▶ _Problem statement_: Make an exact copy of all the entries, with the pictures left out.

# # # # #

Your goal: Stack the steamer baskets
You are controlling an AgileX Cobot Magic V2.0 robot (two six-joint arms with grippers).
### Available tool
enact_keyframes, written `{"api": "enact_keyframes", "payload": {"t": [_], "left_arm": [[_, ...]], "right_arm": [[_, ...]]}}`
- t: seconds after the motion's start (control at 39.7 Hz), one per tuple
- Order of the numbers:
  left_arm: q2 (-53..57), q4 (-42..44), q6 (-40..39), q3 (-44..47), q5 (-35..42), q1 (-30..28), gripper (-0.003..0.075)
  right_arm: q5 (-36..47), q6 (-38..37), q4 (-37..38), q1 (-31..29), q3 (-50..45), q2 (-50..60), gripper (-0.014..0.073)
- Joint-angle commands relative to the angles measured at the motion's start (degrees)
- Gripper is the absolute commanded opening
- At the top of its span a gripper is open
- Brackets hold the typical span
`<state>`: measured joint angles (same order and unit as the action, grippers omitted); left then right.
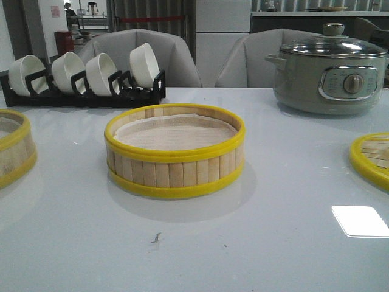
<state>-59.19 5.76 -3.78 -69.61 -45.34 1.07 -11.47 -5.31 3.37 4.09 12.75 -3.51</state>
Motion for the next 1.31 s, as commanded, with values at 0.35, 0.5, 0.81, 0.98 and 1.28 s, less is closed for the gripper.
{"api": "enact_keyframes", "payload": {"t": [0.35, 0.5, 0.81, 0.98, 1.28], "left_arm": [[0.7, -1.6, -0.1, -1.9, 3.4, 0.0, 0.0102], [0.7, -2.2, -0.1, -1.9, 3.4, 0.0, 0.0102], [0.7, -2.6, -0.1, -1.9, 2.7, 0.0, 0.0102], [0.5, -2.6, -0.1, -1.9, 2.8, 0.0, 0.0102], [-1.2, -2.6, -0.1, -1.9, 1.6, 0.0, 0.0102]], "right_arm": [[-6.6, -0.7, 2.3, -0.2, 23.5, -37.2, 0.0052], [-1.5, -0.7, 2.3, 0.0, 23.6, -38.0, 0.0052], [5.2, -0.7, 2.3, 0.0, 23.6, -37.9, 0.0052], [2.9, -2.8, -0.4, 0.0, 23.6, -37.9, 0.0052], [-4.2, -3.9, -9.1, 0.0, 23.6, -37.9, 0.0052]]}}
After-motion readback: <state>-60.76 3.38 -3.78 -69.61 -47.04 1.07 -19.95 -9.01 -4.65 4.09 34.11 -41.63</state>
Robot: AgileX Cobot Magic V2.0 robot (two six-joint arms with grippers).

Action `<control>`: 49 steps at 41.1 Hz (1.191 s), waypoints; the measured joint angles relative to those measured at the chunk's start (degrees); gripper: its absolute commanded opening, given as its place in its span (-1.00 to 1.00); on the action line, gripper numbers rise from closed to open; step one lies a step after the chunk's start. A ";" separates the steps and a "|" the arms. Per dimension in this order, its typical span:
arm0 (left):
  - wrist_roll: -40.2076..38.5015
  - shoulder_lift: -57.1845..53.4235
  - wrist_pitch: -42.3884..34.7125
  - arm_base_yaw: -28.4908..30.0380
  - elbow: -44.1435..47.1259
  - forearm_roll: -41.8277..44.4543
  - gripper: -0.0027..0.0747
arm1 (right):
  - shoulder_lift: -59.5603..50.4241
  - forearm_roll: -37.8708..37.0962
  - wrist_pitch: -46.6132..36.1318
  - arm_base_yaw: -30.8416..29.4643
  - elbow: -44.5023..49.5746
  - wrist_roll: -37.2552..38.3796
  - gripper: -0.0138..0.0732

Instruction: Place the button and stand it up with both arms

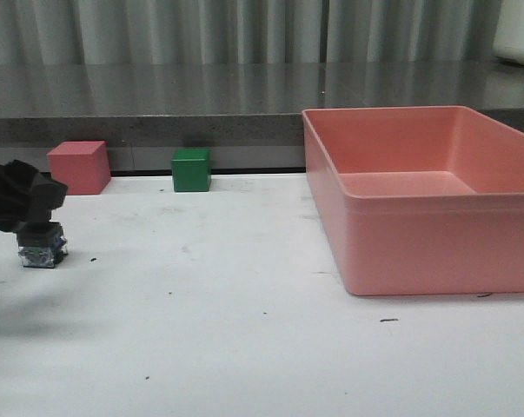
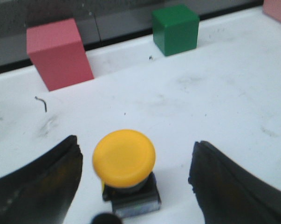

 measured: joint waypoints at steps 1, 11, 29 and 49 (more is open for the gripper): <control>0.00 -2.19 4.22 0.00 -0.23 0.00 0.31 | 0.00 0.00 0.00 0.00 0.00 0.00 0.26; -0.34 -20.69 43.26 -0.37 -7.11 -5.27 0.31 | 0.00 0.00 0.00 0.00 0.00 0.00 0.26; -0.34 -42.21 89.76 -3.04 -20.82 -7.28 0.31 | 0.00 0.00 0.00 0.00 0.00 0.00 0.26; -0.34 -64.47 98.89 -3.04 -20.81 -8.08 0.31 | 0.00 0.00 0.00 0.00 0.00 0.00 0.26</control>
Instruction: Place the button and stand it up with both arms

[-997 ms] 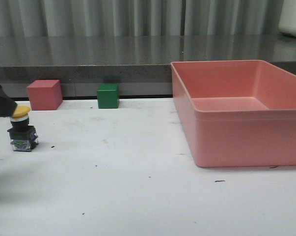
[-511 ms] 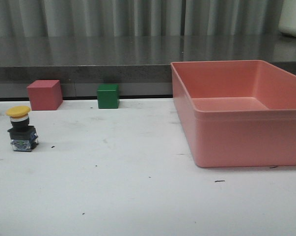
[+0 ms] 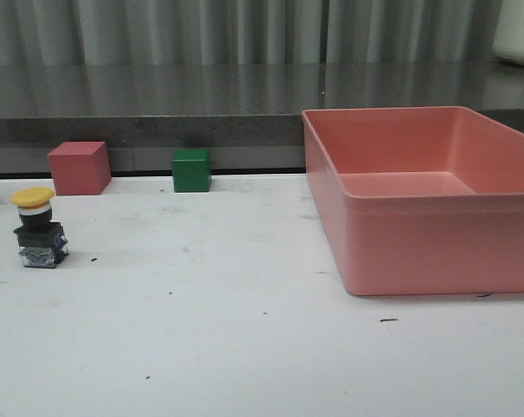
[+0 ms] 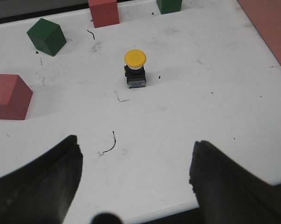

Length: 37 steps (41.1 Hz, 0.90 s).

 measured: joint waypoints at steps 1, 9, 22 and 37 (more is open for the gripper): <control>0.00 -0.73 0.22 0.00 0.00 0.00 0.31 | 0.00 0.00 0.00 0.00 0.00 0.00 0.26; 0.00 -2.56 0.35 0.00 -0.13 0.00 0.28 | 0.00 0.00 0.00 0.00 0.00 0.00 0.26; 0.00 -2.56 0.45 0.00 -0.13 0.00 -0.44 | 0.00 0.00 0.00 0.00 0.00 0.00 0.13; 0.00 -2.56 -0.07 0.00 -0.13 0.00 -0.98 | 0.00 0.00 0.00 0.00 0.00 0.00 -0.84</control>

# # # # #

▶ _Response for this exercise_:
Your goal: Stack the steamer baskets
You are controlling an AgileX Cobot Magic V2.0 robot (two six-joint arms with grippers).
### Available tool
enact_keyframes, written `{"api": "enact_keyframes", "payload": {"t": [_], "left_arm": [[_, ...]], "right_arm": [[_, ...]]}}`
- t: seconds after the motion's start (control at 39.7 Hz), one per tuple
- Order of the numbers:
  left_arm: q2 (-53..57), q4 (-42..44), q6 (-40..39), q3 (-44..47), q5 (-35..42), q1 (-30..28), gripper (-0.003..0.075)
  right_arm: q5 (-36..47), q6 (-38..37), q4 (-37..38), q1 (-31..29), q3 (-50..45), q2 (-50..60), gripper (-0.014..0.073)
- Joint-angle commands relative to the angles measured at the motion's start (degrees)
- Gripper is the absolute commanded opening
- At the top of its span a gripper is open
- Brackets hold the typical span
`<state>`: measured joint angles (same order and unit as the action, grippers omitted); left then right.
<state>-59.19 5.76 -3.78 -69.61 -45.34 1.07 -11.47 -5.31 3.37 4.09 12.75 -3.51</state>
Motion for the next 1.31 s, as commanded, with values at 0.35, 0.5, 0.81, 0.98 and 1.28 s, less is closed for the gripper.
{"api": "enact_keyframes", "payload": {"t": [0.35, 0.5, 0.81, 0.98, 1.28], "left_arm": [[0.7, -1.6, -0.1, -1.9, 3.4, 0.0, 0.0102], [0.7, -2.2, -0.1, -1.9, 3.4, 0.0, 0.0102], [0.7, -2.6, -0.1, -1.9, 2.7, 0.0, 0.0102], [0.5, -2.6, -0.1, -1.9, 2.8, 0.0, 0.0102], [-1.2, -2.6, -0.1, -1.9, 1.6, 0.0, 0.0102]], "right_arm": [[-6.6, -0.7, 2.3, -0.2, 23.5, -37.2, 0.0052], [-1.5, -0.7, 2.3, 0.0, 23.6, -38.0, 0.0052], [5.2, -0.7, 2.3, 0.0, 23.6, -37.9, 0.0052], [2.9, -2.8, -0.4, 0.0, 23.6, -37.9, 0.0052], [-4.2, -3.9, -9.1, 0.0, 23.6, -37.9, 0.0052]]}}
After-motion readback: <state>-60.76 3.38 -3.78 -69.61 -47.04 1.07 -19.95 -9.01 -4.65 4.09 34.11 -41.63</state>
Robot: AgileX Cobot Magic V2.0 robot (two six-joint arms with grippers).

Action `<control>`: 49 steps at 41.1 Hz (1.191 s), waypoints; the measured joint angles relative to those measured at the chunk's start (degrees); gripper: its absolute commanded opening, given as its place in its span (-1.00 to 1.00); on the action line, gripper numbers rise from closed to open; step one lies a step after the chunk's start. A ";" separates the steps and a "|" the arms. Per dimension in this order, its typical span:
arm0 (left):
  - wrist_roll: -40.2076..38.5015
  - shoulder_lift: -57.1845..53.4235
  - wrist_pitch: -42.3884..34.7125
  - arm_base_yaw: -28.4908..30.0380
  - elbow: -44.1435..47.1259
  - forearm_roll: -41.8277..44.4543
  - gripper: -0.0027..0.0747
arm1 (right):
  - shoulder_lift: -59.5603..50.4241
  - forearm_roll: -37.8708..37.0962
  - wrist_pitch: -46.6132..36.1318
  - arm_base_yaw: -30.8416..29.4643
  - elbow: -44.5023..49.5746
  - wrist_roll: -37.2552..38.3796
  - gripper: -0.0138..0.0732

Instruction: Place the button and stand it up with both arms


 measured: joint waypoints at steps 1, 11, 29 and 49 (more is open for the gripper): <control>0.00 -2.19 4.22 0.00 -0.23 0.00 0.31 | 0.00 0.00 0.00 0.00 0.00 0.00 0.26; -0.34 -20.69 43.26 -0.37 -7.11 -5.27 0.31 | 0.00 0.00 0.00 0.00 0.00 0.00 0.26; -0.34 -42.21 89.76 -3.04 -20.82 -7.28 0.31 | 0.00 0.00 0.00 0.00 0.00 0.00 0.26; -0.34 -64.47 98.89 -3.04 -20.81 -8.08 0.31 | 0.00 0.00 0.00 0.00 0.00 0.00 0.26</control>
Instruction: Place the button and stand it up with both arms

[-997 ms] 
[-511 ms] 
[+0 ms] 
[+0 ms] 

Length: 37 steps (41.1 Hz, 0.90 s).

 measured: joint waypoints at steps 1, 9, 22 and 37 (more is open for the gripper): <control>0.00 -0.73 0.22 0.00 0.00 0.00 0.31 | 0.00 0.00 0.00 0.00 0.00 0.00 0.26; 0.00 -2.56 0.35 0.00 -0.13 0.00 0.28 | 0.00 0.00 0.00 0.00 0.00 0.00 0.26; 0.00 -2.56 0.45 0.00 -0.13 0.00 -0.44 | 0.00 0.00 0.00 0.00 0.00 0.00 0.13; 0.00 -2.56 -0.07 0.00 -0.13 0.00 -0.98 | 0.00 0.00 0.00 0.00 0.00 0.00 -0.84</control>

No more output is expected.